Image of the Day: Nor Any Drop to Drink
Image of the Day: Nor Any Drop to Drink

Image of the Day: Nor Any Drop to Drink

Sea snakes wait in thirst for “lenses” of freshwater forming on the surface of the ocean after a heavy rain.

Feb 12, 2019
Carolyn Wilke

ABOVE: A surfacing sea snake (Hydrophis platurus)
MARK SANDFOSS

Sea snakes don’t drink the salty ocean water they are surrounded by, as scientists had thought, but instead wait for freshwater to accumulate on the surface after rain, according to a study published February 7 in PLOS One. The researchers studied the behavior of yellow-bellied sea snakes (Hydrophis platurus) off the coast of Costa Rica. At the transition from the dry to wet seasons, they observed that parched snakes quenched their thirst by drinking from “lenses” of freshwater that formed on the ocean’s surface during a heavy rain. 
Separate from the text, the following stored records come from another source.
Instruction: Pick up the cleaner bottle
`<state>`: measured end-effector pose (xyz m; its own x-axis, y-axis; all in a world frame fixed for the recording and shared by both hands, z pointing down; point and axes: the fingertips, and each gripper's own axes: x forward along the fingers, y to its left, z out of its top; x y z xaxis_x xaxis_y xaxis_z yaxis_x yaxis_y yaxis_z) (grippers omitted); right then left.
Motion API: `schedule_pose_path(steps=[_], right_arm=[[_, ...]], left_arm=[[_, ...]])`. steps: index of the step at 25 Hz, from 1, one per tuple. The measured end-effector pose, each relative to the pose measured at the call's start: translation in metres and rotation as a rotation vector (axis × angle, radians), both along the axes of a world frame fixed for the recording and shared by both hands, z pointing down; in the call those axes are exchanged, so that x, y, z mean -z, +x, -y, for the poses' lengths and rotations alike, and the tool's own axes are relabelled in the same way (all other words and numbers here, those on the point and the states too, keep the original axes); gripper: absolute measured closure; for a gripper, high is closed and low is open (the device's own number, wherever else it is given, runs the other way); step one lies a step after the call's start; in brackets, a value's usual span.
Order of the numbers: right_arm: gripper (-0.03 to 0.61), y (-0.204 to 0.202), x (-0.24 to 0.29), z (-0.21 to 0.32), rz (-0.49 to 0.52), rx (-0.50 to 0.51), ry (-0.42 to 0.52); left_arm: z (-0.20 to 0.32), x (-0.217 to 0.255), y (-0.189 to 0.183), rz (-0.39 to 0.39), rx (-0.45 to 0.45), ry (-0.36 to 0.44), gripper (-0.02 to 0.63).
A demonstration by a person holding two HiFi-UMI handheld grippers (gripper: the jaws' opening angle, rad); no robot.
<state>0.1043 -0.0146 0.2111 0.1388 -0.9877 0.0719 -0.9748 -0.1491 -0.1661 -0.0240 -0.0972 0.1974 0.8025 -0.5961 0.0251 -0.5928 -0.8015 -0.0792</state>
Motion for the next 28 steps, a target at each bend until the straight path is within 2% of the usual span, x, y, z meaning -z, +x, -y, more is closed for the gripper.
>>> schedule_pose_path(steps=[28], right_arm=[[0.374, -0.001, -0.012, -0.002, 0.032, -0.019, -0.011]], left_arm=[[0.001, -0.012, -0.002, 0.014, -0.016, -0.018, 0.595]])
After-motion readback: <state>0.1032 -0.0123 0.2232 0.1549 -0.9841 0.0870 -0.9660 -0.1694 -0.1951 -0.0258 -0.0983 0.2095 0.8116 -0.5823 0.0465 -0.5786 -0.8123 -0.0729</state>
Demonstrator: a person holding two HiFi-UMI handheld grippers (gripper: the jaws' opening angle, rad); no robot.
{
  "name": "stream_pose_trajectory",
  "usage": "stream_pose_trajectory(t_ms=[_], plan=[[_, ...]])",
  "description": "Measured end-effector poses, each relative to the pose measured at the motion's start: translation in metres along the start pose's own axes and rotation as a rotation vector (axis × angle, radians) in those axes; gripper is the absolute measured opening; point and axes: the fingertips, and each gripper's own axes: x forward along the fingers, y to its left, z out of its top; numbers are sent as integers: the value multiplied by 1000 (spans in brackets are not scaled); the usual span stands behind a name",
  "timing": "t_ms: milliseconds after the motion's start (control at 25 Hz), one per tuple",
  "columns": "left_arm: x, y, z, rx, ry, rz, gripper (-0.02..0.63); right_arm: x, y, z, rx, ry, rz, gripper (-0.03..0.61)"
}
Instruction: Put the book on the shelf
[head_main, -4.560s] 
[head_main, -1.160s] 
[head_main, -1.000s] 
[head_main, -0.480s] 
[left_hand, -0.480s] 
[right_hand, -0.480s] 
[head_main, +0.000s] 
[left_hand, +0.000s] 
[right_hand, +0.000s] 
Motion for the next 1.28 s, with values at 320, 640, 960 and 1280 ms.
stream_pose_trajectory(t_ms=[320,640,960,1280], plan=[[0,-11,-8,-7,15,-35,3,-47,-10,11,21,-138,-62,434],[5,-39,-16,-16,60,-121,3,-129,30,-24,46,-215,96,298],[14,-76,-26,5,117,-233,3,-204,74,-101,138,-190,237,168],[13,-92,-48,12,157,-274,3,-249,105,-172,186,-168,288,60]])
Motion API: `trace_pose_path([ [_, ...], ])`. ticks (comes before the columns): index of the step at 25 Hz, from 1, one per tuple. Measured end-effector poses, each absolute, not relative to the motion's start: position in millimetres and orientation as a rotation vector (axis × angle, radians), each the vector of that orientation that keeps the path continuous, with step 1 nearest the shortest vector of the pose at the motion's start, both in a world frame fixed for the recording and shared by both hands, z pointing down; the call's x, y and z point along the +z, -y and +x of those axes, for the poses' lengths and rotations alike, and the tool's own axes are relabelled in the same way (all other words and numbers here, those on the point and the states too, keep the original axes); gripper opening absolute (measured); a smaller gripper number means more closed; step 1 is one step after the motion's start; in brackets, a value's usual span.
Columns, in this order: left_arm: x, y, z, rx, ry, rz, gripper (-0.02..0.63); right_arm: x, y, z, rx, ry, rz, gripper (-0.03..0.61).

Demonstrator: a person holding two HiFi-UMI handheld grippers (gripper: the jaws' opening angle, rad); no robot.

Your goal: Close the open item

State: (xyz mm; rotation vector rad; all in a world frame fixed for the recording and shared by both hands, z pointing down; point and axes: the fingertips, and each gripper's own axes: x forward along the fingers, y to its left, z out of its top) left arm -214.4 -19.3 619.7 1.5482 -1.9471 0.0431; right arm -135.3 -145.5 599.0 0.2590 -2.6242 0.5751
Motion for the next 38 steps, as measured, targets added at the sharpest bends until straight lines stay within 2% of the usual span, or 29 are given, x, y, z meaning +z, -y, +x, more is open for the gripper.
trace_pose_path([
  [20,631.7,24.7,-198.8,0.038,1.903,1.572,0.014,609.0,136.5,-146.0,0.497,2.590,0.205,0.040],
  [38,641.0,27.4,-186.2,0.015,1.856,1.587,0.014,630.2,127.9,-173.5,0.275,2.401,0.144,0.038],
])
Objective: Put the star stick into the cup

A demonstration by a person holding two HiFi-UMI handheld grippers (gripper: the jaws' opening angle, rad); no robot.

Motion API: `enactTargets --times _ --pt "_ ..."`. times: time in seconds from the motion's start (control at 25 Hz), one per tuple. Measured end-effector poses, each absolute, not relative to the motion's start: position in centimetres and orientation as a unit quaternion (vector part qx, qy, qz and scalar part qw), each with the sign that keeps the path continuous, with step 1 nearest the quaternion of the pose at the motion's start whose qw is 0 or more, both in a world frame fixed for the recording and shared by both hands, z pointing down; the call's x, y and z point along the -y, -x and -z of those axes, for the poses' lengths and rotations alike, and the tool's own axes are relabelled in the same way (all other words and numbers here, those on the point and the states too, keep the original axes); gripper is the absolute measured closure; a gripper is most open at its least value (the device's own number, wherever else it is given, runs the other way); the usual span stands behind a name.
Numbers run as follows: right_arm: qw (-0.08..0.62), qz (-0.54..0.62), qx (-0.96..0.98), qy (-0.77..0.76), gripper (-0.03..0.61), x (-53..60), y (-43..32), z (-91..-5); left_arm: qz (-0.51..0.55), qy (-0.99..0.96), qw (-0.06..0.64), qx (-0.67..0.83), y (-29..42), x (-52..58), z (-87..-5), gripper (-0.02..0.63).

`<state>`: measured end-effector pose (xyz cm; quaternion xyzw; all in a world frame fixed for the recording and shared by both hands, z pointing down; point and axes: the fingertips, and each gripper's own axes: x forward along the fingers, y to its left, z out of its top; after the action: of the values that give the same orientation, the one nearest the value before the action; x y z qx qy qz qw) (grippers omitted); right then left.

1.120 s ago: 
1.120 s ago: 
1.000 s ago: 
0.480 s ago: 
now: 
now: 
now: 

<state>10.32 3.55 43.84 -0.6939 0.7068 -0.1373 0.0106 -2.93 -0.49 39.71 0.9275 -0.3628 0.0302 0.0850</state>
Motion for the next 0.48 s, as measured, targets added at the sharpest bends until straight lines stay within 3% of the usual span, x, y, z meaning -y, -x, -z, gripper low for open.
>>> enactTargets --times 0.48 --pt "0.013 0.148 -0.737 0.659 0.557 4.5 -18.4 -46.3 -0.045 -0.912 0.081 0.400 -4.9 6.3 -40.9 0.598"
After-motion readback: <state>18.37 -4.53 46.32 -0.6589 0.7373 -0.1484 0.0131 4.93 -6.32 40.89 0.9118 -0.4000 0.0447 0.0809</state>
The scientists also offered a drink of freshwater to a total of 99 snakes they had captured before and after the rain began. The percentage of snakes that drank in the lab on the day they were captured dropped from 80 percent to 13 percent during their eight-day experiment, suggesting that snakes were becoming more hydrated from the rainfall.

H.B. Lillywhite et al, “Drinking by sea snakes from oceanic freshwater lenses at first rainfall ending seasonal drought,” PLOS One, doi:10.1371/journal.pone.0212099, 2019.